Низкий левый берег зарос. Тут летами царствовали деревенские свиньи. Сам же омут был обжит птицею всякою. Гогот и кряканье в летнем мареве стояли невыносимым содомом.

Вплотную к воде можно было подступиться разве что со стороны брёвен. Но именно тут, говорили, и сидит Савватей-барин.

И хотя самолично никому не выпадало столкнуться с утопленником, омута боялись и, пожалуй, не меньше, чем барского дома на яру. Даже белым днем ходить сюда не очень торопились.

Мальцы другой раз по дурости и ныряли в омут, но заглянуть в самую подколёсную глубину никому не довелось. Тому же, кто пытался достать дно, не хватало дыхания.
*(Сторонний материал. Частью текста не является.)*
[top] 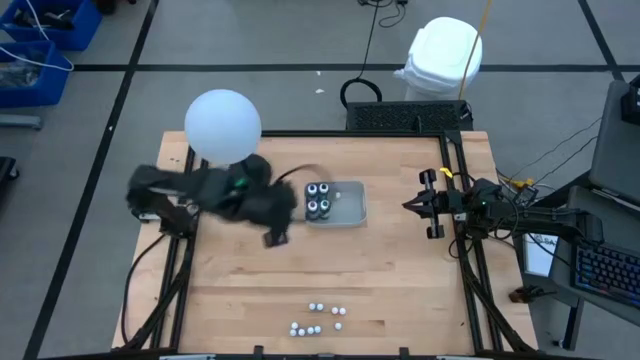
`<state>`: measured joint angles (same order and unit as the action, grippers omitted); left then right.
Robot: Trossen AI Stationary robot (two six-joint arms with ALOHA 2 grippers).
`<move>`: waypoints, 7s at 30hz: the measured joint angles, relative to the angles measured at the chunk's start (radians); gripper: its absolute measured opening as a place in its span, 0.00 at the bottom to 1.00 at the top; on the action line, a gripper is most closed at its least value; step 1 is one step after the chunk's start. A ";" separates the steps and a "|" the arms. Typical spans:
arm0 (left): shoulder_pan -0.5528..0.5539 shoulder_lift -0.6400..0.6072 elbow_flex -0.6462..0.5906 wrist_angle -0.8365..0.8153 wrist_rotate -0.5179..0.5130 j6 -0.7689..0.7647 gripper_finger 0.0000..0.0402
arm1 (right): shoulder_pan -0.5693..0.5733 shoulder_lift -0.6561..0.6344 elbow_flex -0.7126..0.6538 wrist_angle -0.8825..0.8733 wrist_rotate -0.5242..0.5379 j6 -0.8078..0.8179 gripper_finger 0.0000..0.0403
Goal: Pick & Place food coloring
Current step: Put the top right small yellow food coloring bottle into the gray bin
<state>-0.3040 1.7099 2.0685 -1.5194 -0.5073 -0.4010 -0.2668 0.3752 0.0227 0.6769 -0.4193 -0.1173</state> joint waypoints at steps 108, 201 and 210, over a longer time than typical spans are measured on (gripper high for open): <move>0.000 -0.650 -1.951 2.571 -0.042 0.495 0.09 | 0.714 1.541 1.478 -1.029 0.547 0.143 0.00; 0.000 -0.650 -1.951 2.499 0.038 0.422 0.09 | 0.865 1.532 1.054 -0.523 0.602 0.345 0.33; 0.000 -0.650 -1.952 2.484 0.038 0.422 0.09 | 0.867 1.532 1.054 -0.523 0.598 0.340 0.20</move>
<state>-0.3042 1.0603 0.1169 0.9642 -0.4698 0.0212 0.6003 1.9076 1.0763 0.1539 0.1791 0.2227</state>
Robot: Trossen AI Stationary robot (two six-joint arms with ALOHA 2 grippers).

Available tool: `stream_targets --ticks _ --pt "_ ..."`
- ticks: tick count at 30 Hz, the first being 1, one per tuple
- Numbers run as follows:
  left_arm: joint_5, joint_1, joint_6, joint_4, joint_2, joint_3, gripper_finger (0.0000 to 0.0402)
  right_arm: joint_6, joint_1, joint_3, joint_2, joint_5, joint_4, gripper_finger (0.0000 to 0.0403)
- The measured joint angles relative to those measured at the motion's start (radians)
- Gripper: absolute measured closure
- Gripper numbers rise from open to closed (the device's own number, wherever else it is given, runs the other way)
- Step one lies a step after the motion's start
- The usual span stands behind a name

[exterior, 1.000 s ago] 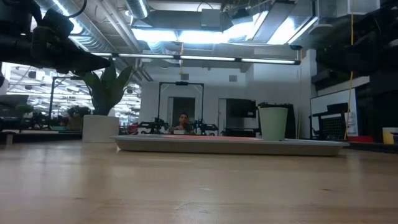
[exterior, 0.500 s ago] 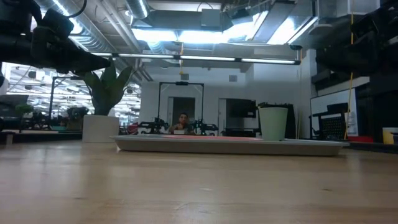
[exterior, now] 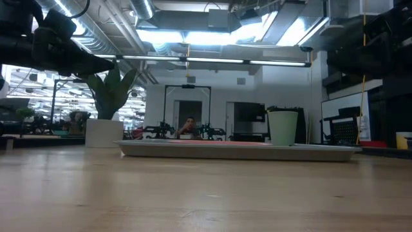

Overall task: Pick and place plate/cup/fork/spoon on tray
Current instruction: Return to Home Position

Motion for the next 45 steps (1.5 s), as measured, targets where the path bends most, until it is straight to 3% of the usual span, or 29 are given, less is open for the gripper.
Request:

На самом же гребне, на лысой, как голова новобранца, маковке левого яра высился двумя этажами старый барский дом.

Сколь разочков пытались сельчане приживить к деревне этот дом. Но затея так никому и не удалась.

А ссылались на то, что живёт в старом доме какой-то неясный голос.
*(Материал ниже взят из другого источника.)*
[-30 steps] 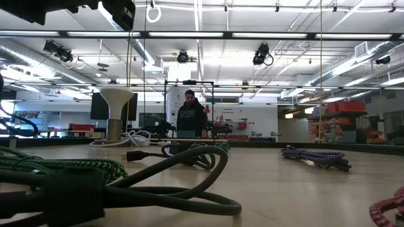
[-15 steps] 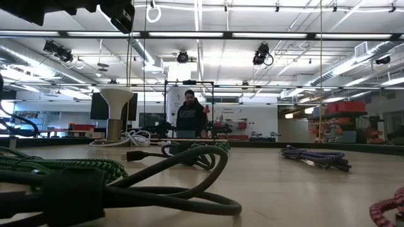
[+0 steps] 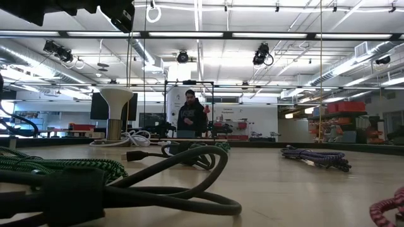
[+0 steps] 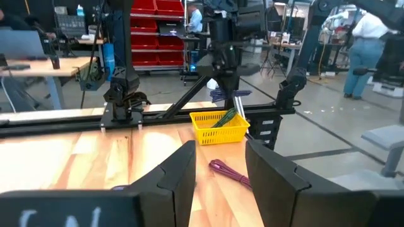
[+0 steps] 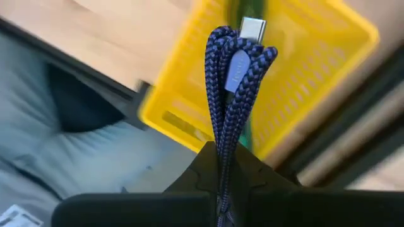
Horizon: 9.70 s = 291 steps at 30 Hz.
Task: Pick & Place USB Port
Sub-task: Put the black violet charger cable into the yellow bin, then put the black green charger cable into the yellow bin
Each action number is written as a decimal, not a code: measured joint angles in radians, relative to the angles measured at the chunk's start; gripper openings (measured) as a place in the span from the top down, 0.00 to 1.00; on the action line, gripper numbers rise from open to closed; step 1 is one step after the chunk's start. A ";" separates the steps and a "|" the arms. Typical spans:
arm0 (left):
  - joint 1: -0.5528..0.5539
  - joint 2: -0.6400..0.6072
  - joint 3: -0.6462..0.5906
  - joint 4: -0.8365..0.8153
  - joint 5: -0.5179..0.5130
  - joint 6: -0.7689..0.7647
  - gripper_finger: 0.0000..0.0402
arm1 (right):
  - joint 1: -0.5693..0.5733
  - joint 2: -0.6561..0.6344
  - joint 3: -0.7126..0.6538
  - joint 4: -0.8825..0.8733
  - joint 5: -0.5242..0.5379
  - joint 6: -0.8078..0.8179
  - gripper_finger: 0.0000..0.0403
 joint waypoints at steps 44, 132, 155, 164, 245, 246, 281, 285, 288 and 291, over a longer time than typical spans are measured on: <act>0.000 0.000 0.000 -0.023 0.000 0.005 0.65 | -0.094 0.117 0.000 -0.047 -0.105 -0.151 0.86; 0.000 0.000 0.000 -0.053 0.000 -0.042 0.65 | -0.656 0.455 0.006 0.122 0.435 -0.694 0.94; -0.002 0.001 0.000 -0.068 0.000 -0.044 0.65 | -0.592 0.118 0.014 -0.088 0.300 -0.834 0.97; -0.002 0.001 0.000 -0.068 0.000 -0.047 0.65 | -0.439 -0.051 0.015 -0.091 0.101 -0.810 0.98; -0.002 0.001 0.000 -0.075 0.000 -0.048 0.65 | -0.054 0.064 -0.130 0.176 -0.031 -0.068 0.96; -0.002 0.001 0.000 -0.075 0.000 -0.048 0.65 | -0.054 0.064 -0.137 0.185 -0.032 -0.074 0.95; -0.002 0.001 0.000 -0.074 0.000 -0.046 0.65 | -0.404 -0.106 -0.138 -0.092 0.437 -0.568 0.62; -0.002 0.001 0.000 -0.074 0.000 -0.046 0.65 | -0.519 -0.105 -0.138 -0.048 0.560 -0.703 0.62; -0.002 0.001 0.000 -0.074 0.000 -0.045 0.65 | -0.621 -0.104 -0.138 0.016 0.572 -0.851 0.62; -0.002 0.001 0.000 -0.074 0.000 -0.044 0.65 | -0.724 -0.104 -0.138 0.086 0.572 -0.995 0.62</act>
Нет-нет и даст о себе знать. Кого-то кличет, кого-то зовет тот голос, все плачет, стонет…

Как-то случился в доме пожар, но сгорели только половицы в одной из кладовых хозяйственной пристройки. Дальше огонь не пошел, сам погас. И пополз слушок, что-де видели, как Савватей выходил из омута да погасил в доме огонь. Тогда-то люди и заколотили в старом доме двери и окна широкими горбылями.
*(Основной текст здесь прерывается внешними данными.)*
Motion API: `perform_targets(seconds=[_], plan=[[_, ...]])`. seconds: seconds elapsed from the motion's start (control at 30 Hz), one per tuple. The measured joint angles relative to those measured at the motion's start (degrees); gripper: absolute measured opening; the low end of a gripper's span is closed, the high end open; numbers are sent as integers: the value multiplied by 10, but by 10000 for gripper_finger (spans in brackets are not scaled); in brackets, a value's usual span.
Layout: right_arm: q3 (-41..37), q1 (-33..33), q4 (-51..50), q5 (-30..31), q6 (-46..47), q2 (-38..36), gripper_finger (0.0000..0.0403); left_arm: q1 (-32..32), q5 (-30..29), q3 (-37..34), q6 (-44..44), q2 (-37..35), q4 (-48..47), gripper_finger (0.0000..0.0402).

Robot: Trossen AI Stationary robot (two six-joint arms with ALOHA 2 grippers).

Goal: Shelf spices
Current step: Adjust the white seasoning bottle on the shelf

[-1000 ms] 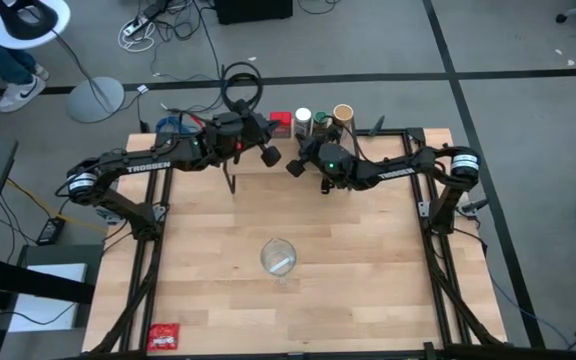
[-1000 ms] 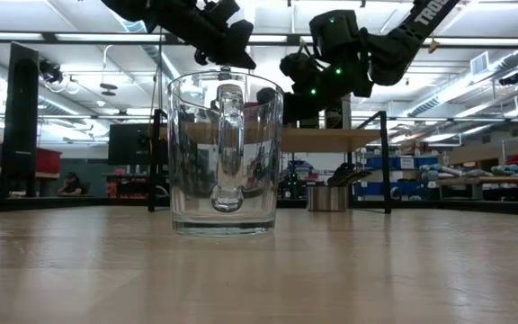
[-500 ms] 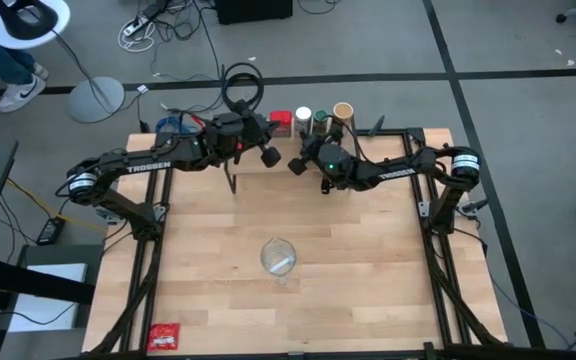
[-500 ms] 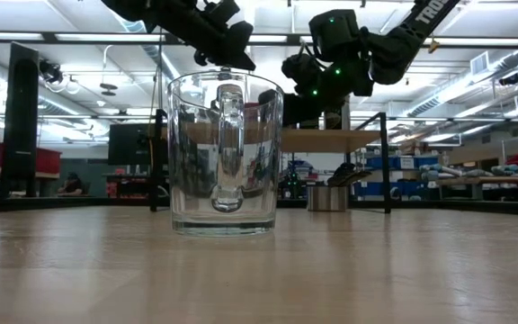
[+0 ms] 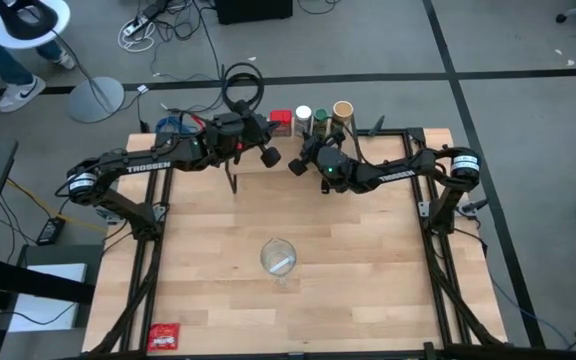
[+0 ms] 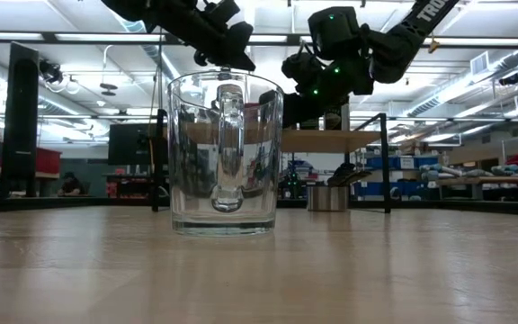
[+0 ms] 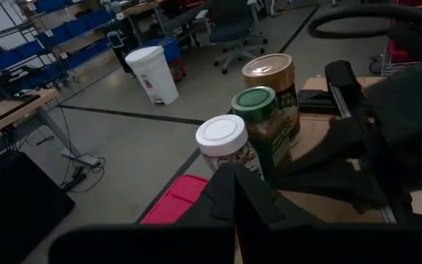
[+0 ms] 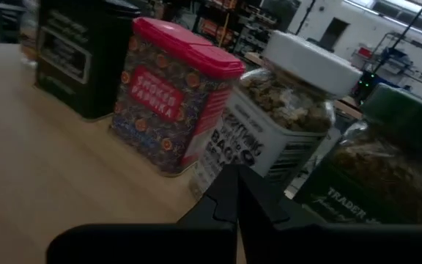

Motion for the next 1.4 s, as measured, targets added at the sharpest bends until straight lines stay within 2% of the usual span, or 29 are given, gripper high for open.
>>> perform_targets(seconds=[0.13, 0.27, 0.47, 0.57, 0.63, 0.73, 0.87, 1.07, 1.23, 1.4], plan=[[-1, 24, 9, 0, -11, -8, 0, 0, 0, 0, 0, 0, 0, 1], [-1, 52, 18, 2, -50, -47, 0, 0, -1, 0, 0, 0, 0, 1], [-1, 87, 17, 2, -144, -161, 0, 6, -7, 0, 0, -9, 5, 1], [-1, 74, -6, -9, -179, -233, 0, 12, -7, 0, -12, -12, 13, 1], [7, 51, -58, -29, -167, -279, 0, 17, -4, 1, -17, -12, 10, 1], [49, 11, -214, -78, -99, -323, 0, 20, 6, 4, -21, -12, 12, 1], [123, -43, -404, -164, -40, -318, 0, 27, 24, 16, -26, -11, 9, 1], [211, -91, -508, -275, -87, -287, 0, 45, 61, 104, -8, 6, -117, 1], [272, -141, -584, -383, -91, -282, 0, 66, 101, 231, 35, 43, -246, 1], [291, -174, -649, -427, -92, -281, 0, 82, 160, 353, 91, 107, -356, 1]])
Фимка устроился на самой крутизне, свесил с яра ноги и между тревогою стал подумывать о том, что пора, быть может, простить Лёньке летошные штаны…

Одно из бревен запруды дулом громадной пушки торчало над водой. Юркие утята крутились тут же, над самой глубиной омута. Они торили по воде рябые дорожки, ныряли во встречную струю неугомонного ручья, потешно дергали тонкими ножками.

Самый проворный из этой пушистой оравы подкатил к поднятому краю бревна, скользя, влез, остановился у самого среза и глянул одним глазом вниз. Ясно, примеривался: далеко ли вода. Решился, колыхнулся на ребре среза, прираспустил пуховые крылышки и свалился в глубину.

Фимка мигом приметил потешного ныряльщика и стал следить за шустрым затейником. Вынырнул птенец из воды куда как дальше прочих утят. Это ему, видно, понравилось, потому что он громко крякнул, тряхнул грудкой и весело развернулся к бревну. Фимка напрочь забыл недавние горечи свои и всею душой заболел птичьей забавой.

А вокруг вечерело.

Уже в который раз ныряльщик оказался на бревне. Закатный луч солнца скользнул по серой его спине, вспыхнул капельками воды на трепетных крылышках удальца и… Фимке привиделось, что не крылья встрепыхнулись над утенком, а шитый золотом камзол взвихрился полами и исчез вместе с хозяином в чёрной глубине омута.